6/11/2010 – Dr. Dennis Ehrich, Vice President for Medical Affairs of St. Joseph’s Hospital Health Center, Syracuse, NY, announced the initiation of an ambitious project to reform clinical peer review practice with support from the medical staff leadership using the My PREPTM toolkit supplemented with a measured amount of onsite facilitation by Marc T. Edwards, MD, MBA of QA to QI Consulting. The medical staff will fund half the cost of the project.
Says Dr. Ehrich, "We have very good staff resources for quality improvement and a strong IT department. Our preference is to do it ourselves. Once we made the commitment to fix peer review, however, the My PREPTM toolkit was the logical choice. Nothing else was out there to help us transition to the QI Model. It wasn’t worth investing in the necessary development work to try to customize our otherwise robust MIDAS system for the task. We doubted that we could create a home-grown method for clinical performance measurement without a lot of pain."

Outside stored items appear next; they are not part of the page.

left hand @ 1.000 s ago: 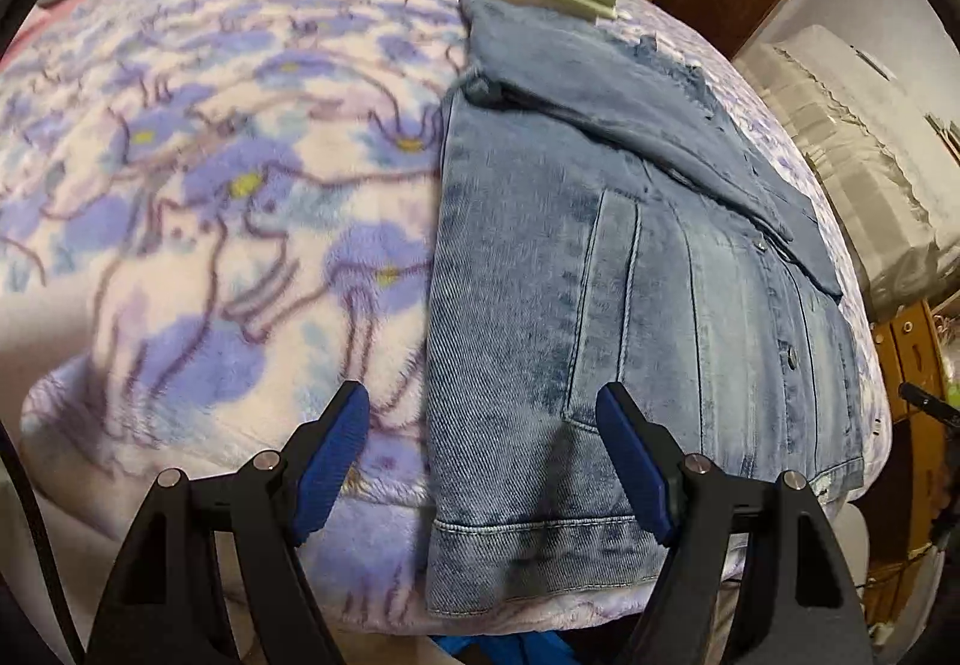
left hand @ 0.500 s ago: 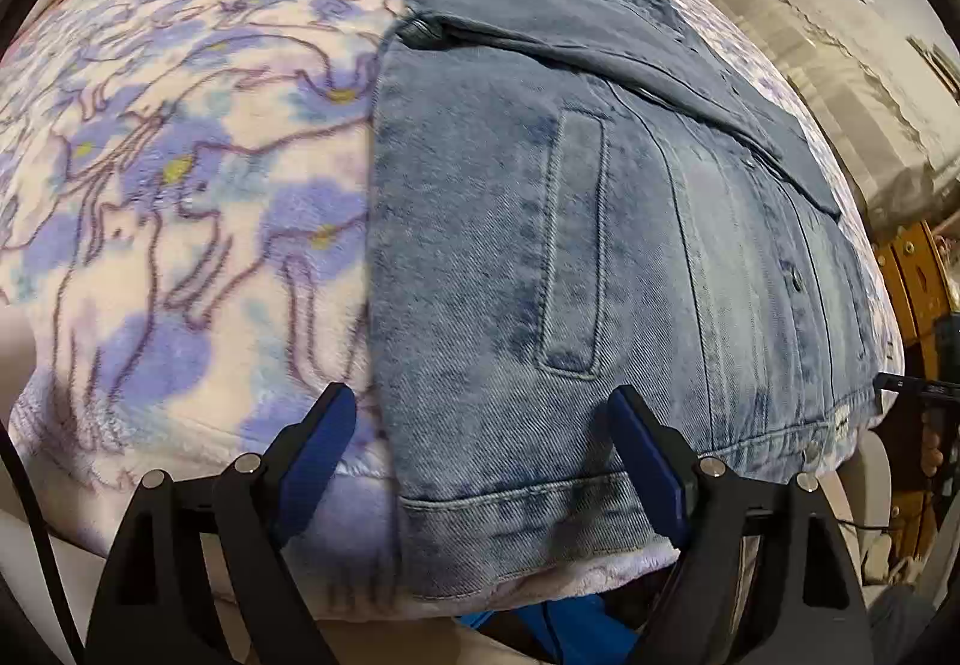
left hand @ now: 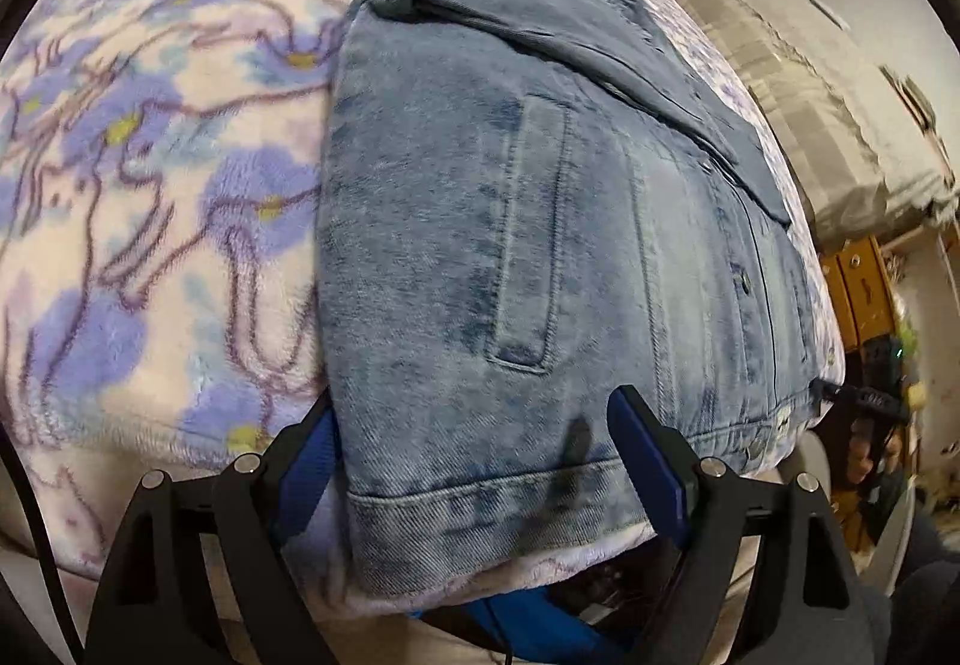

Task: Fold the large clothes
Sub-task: 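Grasp the jacket's pocketed hem with both tools, then lift the hem with both tools and fold it over the sleeves toward the collar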

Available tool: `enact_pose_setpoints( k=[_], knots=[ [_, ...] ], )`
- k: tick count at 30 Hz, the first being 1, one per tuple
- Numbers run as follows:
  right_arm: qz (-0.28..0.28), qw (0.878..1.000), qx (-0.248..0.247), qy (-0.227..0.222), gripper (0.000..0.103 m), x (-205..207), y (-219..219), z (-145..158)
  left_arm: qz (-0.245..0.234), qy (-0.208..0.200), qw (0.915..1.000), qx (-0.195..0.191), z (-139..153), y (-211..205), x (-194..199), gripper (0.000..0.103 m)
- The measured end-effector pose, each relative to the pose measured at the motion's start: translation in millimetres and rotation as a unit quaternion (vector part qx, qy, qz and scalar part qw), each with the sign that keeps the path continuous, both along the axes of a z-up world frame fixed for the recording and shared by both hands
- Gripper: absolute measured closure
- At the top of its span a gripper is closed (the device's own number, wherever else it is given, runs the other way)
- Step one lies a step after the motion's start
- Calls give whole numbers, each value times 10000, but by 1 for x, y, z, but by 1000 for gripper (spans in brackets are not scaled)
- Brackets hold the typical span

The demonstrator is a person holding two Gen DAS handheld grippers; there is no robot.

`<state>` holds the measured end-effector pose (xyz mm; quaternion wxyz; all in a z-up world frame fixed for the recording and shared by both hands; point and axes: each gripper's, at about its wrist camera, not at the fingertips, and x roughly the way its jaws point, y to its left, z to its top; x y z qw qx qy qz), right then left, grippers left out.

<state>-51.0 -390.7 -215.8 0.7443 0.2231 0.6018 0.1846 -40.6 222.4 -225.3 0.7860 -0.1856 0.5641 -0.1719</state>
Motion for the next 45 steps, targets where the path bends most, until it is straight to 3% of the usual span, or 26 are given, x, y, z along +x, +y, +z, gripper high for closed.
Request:
enact_pose_setpoints(
  k=[4,8,14,16,17,18,20,22,25,26,29,32,34,35,36,37,38,39,41,43,45],
  knots=[
    [-44,9999,-151,60,62,5,5,-9,-2,53,10000,45,-6,-1,3,16],
    [-12,9996,-265,40,58,7,11,-10,-216,64,9997,111,-8,-13,7,1],
    [252,9966,-786,-80,64,6,26,-2,-558,238,9927,1047,-9,-49,15,3],
    [504,9922,-1129,-178,72,5,36,8,-692,207,9908,1144,-1,-55,16,23],
    [589,9908,-1195,-223,77,4,37,12,-739,163,9908,1121,5,-55,16,56],
    [741,9878,-1331,-312,80,4,42,20,-763,149,9907,1117,12,-55,17,79],
    [1059,9810,-1530,-549,81,5,53,38,-862,209,9922,878,27,-52,21,90],
    [1206,9790,-1444,-787,82,10,59,58,-1015,76,9922,713,45,-55,24,92],
    [1094,9823,-794,-1299,82,22,57,97,-918,-210,9955,114,78,-57,36,93],
    [1047,9816,-670,-1448,82,26,57,106,-743,-367,9961,-317,93,-54,42,93],
    [778,9769,-52,-1987,83,47,57,142,-298,-725,9907,-1116,121,-44,59,93],
    [218,9704,542,-2345,83,85,48,168,160,-1034,9824,-1549,147,-33,89,93],
    [-363,9669,719,-2422,83,115,32,178,455,-1136,9792,-1618,159,-32,118,93],
    [-643,9647,740,-2445,98,128,25,179,582,-1167,9779,-1632,161,-30,133,92],
    [-1364,9577,728,-2427,102,150,5,180,789,-1158,9762,-1657,162,-24,151,91],
    [-1781,9521,756,-2368,101,162,-7,177,981,-1033,9746,-1729,160,-17,170,90],
    [-2555,9366,847,-2242,97,178,-30,172,1216,-733,9727,-1835,150,-11,192,89],
    [-2916,9281,850,-2155,77,188,-42,167,1327,-514,9730,-1816,141,-6,207,88],
    [-3287,9220,772,-1894,42,208,-57,155,1554,-169,9746,-1607,122,-2,239,85],
    [-3315,9259,675,-1680,41,219,-60,139,1633,28,9762,-1424,105,-3,256,81],
    [-3011,9425,455,-1380,41,227,-54,121,1508,104,9811,-1205,90,-9,267,60]
  ],
)
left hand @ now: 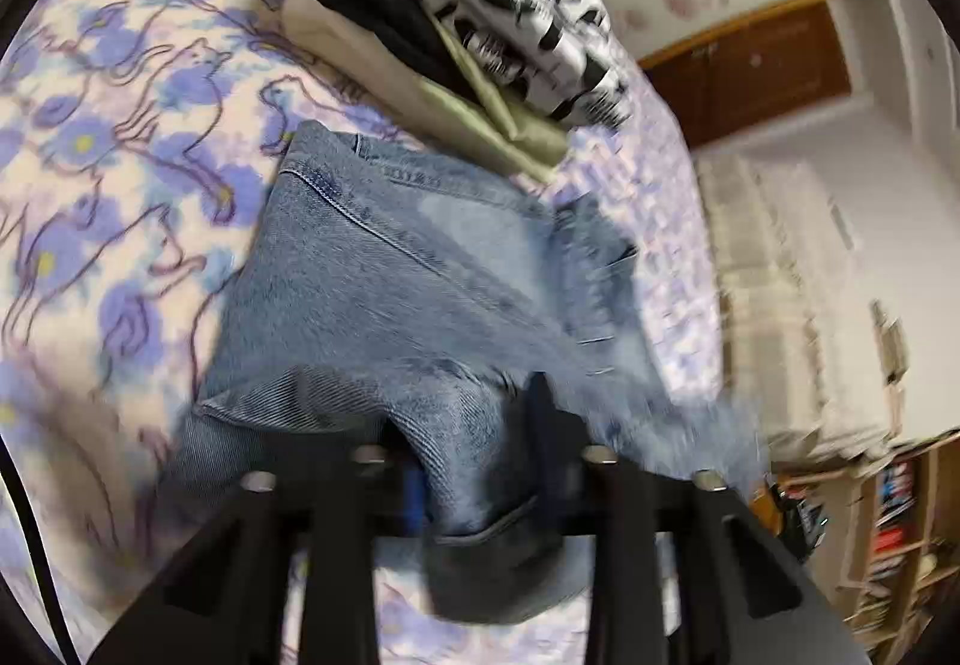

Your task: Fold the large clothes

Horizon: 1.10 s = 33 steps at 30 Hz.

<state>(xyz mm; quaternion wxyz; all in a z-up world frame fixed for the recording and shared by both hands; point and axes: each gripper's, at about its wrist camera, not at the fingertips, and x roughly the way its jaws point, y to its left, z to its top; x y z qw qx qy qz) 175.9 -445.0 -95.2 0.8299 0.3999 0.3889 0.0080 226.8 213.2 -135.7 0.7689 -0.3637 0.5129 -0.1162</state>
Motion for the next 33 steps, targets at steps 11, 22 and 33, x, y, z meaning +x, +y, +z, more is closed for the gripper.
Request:
enact_pose_setpoints(
  k=[11,22,33],
  knots=[
    [1306,9803,-1257,785,41,31,70,-65,-31,359,9948,949,-44,0,35,13],
    [1682,9669,-1660,968,41,90,101,-82,-740,227,9696,2320,-57,-32,90,13],
    [1926,9396,-2648,994,96,85,122,-91,-1243,-98,9413,3138,-72,-69,120,85]
  ],
)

Dr. Ehrich, who has a 6-Sigma Green Belt, is changing his role at the hospital to that of Chief Quality Officer so that he can focus exclusively on quality improvement activities. "When I came across Dr. Edwards’ 2009 articles in the Physician Executive Journal, they struck a resonant chord for me. He showed a way to revitalize peer review as a core support for quality improvement activity. Sad to say, our peer review program deteriorated over the past decade. We abandoned our traditional departmental reviews and transitioned to a process in which physicians conducted their reviews in isolation and submitted them to a centralized committee for discussion and disposition. This approach to review, taken in the context of New York State’s heavily regulated healthcare environment raised the anxiety level of our medical staff, negatively impacting their willingness to participate."
"After speaking with Dr. Edwards, I decided to bring him in to meet with our physician leadership. I wanted to see if that group could commit to the improvement. Dr. Edwards spent a day and a half with us. At the end of the first day, Marc was armed with a good understanding of the organization and was able to engage our physician leaders for 2½ hours in a dialogue about where we’d been and where we could go. When the evening was over, clearly, there was enthusiasm for change. Some physician leaders did require a one-one-one explanation of the new process, after which they saw the value of making the change."
"At the Medical Executive Committee meeting the next morning, we won a “thumbs up” to proceed with the project. A month later, with proposal in hand, the group committed to cost-share with the hospital."